> [Work instructions]: Show each line of the data below that has the string "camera" in it.

═════ Study material ═════

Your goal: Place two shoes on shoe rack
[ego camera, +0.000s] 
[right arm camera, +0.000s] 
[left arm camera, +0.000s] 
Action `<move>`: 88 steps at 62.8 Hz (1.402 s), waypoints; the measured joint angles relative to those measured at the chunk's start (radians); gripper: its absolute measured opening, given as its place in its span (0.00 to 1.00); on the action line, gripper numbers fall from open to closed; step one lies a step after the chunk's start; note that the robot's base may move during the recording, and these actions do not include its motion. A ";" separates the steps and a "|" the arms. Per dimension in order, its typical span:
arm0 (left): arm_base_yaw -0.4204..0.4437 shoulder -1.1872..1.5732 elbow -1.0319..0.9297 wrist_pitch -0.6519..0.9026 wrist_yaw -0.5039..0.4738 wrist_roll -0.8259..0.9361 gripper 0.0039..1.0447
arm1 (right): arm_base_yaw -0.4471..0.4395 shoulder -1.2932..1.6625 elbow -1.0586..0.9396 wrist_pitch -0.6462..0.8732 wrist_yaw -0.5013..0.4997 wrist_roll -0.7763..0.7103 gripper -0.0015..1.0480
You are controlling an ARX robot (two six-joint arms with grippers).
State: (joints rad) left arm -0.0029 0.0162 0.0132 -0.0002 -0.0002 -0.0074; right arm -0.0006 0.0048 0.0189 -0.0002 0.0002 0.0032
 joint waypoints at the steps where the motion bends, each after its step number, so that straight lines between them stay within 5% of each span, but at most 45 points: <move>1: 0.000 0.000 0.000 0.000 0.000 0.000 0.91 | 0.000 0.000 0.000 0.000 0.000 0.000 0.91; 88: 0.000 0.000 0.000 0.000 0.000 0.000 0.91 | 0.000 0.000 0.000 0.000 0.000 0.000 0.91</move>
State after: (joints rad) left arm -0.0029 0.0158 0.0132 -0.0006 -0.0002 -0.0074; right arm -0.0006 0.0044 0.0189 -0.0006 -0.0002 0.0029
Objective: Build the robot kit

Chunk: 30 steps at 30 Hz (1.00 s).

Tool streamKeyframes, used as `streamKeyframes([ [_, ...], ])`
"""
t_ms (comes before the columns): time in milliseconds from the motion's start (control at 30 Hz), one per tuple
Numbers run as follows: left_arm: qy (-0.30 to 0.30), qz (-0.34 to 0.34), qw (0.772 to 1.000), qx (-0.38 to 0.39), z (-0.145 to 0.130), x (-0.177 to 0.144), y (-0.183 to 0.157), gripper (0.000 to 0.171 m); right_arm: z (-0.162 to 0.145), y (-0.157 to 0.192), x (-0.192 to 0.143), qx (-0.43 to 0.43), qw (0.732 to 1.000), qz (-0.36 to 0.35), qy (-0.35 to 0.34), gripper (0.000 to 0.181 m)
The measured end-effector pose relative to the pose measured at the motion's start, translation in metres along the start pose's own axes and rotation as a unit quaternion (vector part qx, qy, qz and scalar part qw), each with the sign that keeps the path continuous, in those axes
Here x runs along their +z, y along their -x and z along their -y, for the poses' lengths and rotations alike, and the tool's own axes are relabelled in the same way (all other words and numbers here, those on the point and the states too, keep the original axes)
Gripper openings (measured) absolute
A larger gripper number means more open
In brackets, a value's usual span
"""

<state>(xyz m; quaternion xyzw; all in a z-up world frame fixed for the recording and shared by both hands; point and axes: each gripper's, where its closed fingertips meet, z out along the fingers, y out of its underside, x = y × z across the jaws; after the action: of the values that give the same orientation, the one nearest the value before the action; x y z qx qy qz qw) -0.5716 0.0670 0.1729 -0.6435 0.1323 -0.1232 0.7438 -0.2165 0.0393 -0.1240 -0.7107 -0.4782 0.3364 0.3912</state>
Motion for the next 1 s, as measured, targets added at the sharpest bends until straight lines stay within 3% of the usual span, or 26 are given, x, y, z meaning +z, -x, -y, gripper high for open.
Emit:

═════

> [Answer box]:
[ego camera, +0.000s] 
[right arm camera, +0.000s] 
[left arm camera, +0.000s] 

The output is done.